A recente instalação de um transformador trifásico nas proximidades do Hospital de Pequeno Porte de Ananás expõe mais do que um avanço técnico: revela um atraso difícil de justificar na efetivação de um serviço básico de saúde. O equipamento de energia é pré-requisito para o funcionamento de um aparelho de raio-x adquirido ainda em 2022 e que, passados mais de dois anos, segue sem atender a população. A medida só saiu do papel após cobranças formais do Ministério Público do Tocantins, o que levanta questionamentos sobre a capacidade de planejamento e execução da gestão Robson do Zé Geraldo diante de demandas essenciais.
Durante vistoria realizada nesta terça-feira (13), o promotor de Justiça Gilmar Pereira Avelino constatou que, apesar do transformador instalado, o serviço continua longe de se tornar realidade.
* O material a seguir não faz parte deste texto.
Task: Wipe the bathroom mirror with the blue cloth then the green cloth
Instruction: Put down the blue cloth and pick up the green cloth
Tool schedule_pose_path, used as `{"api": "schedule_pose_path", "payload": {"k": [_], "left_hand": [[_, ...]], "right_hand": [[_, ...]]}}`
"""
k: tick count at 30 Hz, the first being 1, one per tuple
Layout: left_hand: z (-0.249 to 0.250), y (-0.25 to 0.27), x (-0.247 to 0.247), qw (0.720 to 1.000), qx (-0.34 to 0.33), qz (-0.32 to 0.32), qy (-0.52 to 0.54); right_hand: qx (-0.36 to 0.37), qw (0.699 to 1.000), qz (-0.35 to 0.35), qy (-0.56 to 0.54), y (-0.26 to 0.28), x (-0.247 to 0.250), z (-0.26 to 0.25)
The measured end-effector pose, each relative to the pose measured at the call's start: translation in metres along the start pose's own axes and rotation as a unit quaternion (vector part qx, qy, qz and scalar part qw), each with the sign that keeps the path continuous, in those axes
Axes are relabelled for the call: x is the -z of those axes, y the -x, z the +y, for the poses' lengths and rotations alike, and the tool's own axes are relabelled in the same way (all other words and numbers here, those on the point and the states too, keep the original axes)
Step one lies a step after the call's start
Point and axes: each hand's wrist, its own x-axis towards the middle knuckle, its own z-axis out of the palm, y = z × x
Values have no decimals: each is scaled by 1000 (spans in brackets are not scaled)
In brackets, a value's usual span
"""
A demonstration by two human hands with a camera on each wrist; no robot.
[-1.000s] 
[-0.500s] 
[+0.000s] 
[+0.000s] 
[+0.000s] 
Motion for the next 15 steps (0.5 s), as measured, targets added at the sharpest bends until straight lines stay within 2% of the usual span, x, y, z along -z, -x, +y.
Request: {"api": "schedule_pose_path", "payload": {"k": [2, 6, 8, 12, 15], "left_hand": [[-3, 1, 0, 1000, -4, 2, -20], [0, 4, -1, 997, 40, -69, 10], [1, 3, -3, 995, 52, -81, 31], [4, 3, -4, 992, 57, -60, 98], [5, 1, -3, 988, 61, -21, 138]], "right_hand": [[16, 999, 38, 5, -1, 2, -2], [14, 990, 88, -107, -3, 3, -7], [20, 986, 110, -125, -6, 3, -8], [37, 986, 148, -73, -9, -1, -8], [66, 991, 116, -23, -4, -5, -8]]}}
Ainda faltam a ligação do equipamento à rede elétrica — responsabilidade da concessionária Energisa —, adequações físicas no espaço onde o raio-x está instalado e a capacitação da equipe que irá operá-lo. Ou seja, o principal problema permanece: o exame não está disponível à população, mesmo após anos de espera e investimento público já realizado.
Enquanto prazos são novamente prometidos, agora com previsão de funcionamento apenas para março, pacientes seguem sendo obrigados a percorrer cerca de 80 quilômetros até Xambioá para realizar exames simples. A situação provoca um debate inevitável: por que um equipamento comprado em 2022 só agora começa a receber as condições mínimas para operar? A dependência da intervenção do Ministério Público e a sucessão de etapas inacabadas reforçam a percepção de improviso e lentidão administrativa, transferindo à população o custo real da ineficiência — em tempo, deslocamento e risco à saúde.